Он раздвинул занавеси, и я увидел его при ярком свете. Никак не думал, что он так молод. Лицо у него такое же худое, как у меня, а кожа настолько странного цвета, что я решил сначала, будто это игра света. Она точно отливала бронзой. Его глаза смотрели на меня с какой-то отчужденностью, нетерпением, но вовсе не сурово, напротив. Пока я неловко стягивал с себя шерстяную рубашку, всю заштопанную, он отвернулся. Я сидел с дурацким видом на диване, не осмеливаясь лечь. Диван, впрочем, был весь завален игрушками, более или менее поломанными. Среди них валялась даже тряпичная кукла, перемазанная чернилами.

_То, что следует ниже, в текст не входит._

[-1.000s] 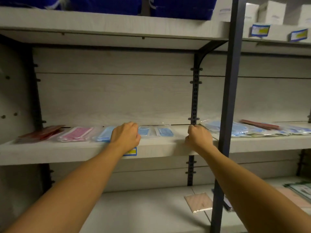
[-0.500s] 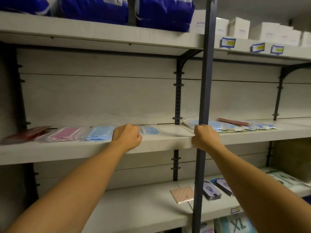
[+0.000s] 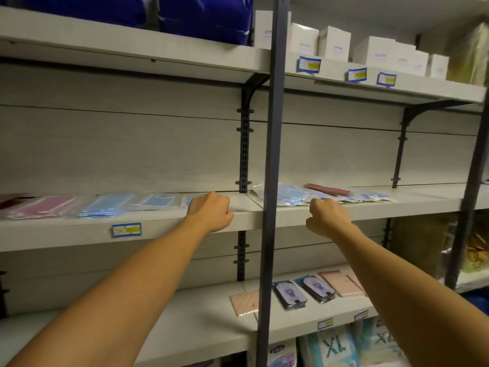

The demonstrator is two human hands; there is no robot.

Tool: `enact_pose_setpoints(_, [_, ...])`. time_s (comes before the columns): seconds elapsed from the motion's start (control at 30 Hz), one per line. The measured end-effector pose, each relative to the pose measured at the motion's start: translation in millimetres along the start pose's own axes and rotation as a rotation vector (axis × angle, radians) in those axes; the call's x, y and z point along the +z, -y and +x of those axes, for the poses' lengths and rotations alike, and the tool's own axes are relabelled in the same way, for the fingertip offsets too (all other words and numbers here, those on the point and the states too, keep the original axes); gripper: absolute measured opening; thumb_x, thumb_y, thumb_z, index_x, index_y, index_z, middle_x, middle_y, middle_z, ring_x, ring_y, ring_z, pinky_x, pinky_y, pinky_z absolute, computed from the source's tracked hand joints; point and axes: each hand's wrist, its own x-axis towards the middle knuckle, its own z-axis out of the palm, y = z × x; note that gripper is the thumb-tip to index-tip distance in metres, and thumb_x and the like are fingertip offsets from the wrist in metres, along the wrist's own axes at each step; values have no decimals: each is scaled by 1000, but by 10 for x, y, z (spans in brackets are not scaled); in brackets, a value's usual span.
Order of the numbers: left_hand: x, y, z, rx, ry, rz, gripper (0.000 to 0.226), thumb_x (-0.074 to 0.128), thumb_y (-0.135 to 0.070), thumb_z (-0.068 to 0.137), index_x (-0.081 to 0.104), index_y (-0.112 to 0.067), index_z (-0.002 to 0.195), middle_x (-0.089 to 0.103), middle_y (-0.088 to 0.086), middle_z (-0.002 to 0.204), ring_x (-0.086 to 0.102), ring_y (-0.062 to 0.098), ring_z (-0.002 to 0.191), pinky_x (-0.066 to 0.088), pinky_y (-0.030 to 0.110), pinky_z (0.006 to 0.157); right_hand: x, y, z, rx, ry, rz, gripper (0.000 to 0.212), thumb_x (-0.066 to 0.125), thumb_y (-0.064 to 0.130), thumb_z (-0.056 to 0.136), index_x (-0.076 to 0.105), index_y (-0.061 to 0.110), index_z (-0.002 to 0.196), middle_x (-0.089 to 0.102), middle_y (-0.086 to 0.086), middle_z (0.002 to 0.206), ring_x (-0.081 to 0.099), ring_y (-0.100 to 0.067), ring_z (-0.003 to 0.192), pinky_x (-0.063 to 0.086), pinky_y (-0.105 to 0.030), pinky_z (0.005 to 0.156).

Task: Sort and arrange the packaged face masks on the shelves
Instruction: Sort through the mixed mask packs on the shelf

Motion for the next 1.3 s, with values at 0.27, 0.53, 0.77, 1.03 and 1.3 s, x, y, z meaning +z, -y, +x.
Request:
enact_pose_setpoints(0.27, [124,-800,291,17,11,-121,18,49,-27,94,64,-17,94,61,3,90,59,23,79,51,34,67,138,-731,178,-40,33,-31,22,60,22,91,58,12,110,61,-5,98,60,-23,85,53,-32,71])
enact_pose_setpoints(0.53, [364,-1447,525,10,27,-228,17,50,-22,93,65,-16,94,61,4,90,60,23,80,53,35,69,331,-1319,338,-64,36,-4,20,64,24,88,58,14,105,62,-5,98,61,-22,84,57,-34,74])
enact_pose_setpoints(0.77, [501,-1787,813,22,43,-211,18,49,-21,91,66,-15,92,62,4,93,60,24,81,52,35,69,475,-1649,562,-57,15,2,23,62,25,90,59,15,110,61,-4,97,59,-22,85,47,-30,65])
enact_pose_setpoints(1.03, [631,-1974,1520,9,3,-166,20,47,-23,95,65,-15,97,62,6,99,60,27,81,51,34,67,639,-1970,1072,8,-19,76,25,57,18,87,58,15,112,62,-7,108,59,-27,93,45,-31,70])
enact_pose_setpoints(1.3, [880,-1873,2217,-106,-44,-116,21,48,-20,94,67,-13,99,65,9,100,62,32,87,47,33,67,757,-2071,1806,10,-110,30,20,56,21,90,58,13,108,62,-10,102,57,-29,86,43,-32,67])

Доктор усадил ее на стул, потом, задав мне несколько вопросов, внимательно прощупал меня, временами закрывая глаза. Лицо его было как раз над моим, и длинная прядь черных волос касалась моего лба. Я видел его исхудалую шею, стиснутую дешевым целлулоидным воротником, уже пожелтевшим. Кровь мало-помалу приливала к его щекам, придавая им медную окраску. Он внушал мне страх и отчасти также отвращение.

Осматривал он меня долго. Меня удивило, что он почти не обратил внимания на мою больную грудь, только провел несколько раз рукой по левому плечу, у ключицы, что-то насвистывая. Окно выходило во дворик, и мне была видна сквозь стекла почерневшая от сажи стена, прорезанная такими узкими отверстиями, что они походили на бойницы. Признаюсь, я представлял себе профессора Лавиня и его квартиру совсем по-иному. Комнатушка казалась просто грязной, и, сам не знаю почему, от этих поломанных игрушек, от этой куклы у меня сжималось сердце.

— Одевайтесь, — сказал он.

Неделю тому назад я был готов к самому худшему. Но в последние несколько дней мне стало настолько лучше! Как бы там ни было, минуты ожидания показались мне очень долгими. Я пытался думать о г-не Оливье, о нашей прогулке в последний понедельник, об этой пылающей солнцем дороге. Руки у меня так дрожали, что, обуваясь, я дважды порвал шнурки.